Now the trick is that by deviding the bandwidth in half you decrease the noise floor by 3 dB assuming the noise is distributed evenly. When I use 500 Hz wide DSP filter in my Yaesu FT-891 I typically see S2-S3 noise floor on 20m, and S4 when 2500 Hz bandwidth is used. Now keeping in mind that one S-unit is approximately 6 dB we get:

>>> from math import log2
>>> 3*log2(3000/500)/6
1.292481250360578

And we really see 1-2 less S-units, as expected.

Now back to CW. The ARRL Handbook claims with the reference to "The ITU Classification of Emission Standards" that the bandwidth of CW signal can be estimated as:

BW = WPM * 0.8 * 5

For instance, a 17WPM signal has a bandwidth about 68Hz. This means that the signal can be received:

>>> 3*log2(2500/68)
15.600748614897329

... 15.6 dB "under the noise floor".

Please note,

1) This assumes that there is a 68 Hz bandpass filter on the receiver side. This in fact is a reasonable assumption in the era of DSP filters. For instance, FT-891 has a very narrow-band audio peak filter (APF).

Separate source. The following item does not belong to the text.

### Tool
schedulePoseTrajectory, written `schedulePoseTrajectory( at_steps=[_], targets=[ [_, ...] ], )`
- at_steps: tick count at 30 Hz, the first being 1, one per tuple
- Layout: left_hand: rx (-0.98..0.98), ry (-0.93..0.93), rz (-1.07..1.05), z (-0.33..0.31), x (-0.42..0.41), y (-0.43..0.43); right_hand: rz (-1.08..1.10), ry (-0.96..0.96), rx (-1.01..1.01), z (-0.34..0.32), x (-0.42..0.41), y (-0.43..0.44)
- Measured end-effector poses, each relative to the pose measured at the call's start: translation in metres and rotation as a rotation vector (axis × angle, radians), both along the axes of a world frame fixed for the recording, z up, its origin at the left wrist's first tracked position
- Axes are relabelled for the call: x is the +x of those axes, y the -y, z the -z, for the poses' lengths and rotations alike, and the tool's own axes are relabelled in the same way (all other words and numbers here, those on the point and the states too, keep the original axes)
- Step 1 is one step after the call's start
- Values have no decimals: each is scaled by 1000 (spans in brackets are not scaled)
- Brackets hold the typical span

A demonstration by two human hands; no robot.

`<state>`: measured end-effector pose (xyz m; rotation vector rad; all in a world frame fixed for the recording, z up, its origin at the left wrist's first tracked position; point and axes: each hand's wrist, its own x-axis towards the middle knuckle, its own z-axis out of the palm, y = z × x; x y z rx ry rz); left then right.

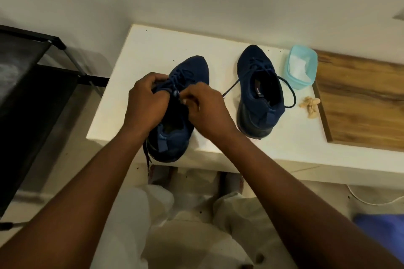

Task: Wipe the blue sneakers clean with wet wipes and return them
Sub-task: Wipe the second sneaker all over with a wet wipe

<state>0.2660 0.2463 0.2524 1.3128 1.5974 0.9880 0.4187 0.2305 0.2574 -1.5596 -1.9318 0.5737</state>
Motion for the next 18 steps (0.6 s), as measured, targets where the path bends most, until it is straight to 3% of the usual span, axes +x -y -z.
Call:
schedulePoseTrajectory(
  at_steps=[3, 7, 9, 13, 18],
  targets=[
    [-34, 50, 17, 1, -4, -1, -168, 59, -105, -6, 20, 23],
    [-76, 85, 71, -1, -1, -5, 191, 109, -79, 17, 33, -21],
    [-85, 86, 88, -1, 1, -6, 234, 125, -23, 27, 19, -27],
    [-85, 136, 46, -4, -6, -7, 113, 25, -45, 20, 5, -8],
    [-97, 241, 33, -7, -12, -8, -170, -131, -318, -7, 28, 5]
  ],
)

2) When you compare the decoding threshold of different modes (e.g. FT8 and CW) there are many other factors to consider. In case of FT8: 1) it's not a "chat mode" as CW 2) FT8 frequencies are often crowded (read - QRM) thus the decoding threshold doesn't matter that match 3) sadly many people who use digital modes don't check the IMD of their sound card and transceiver combo which gives even more QRM, etc.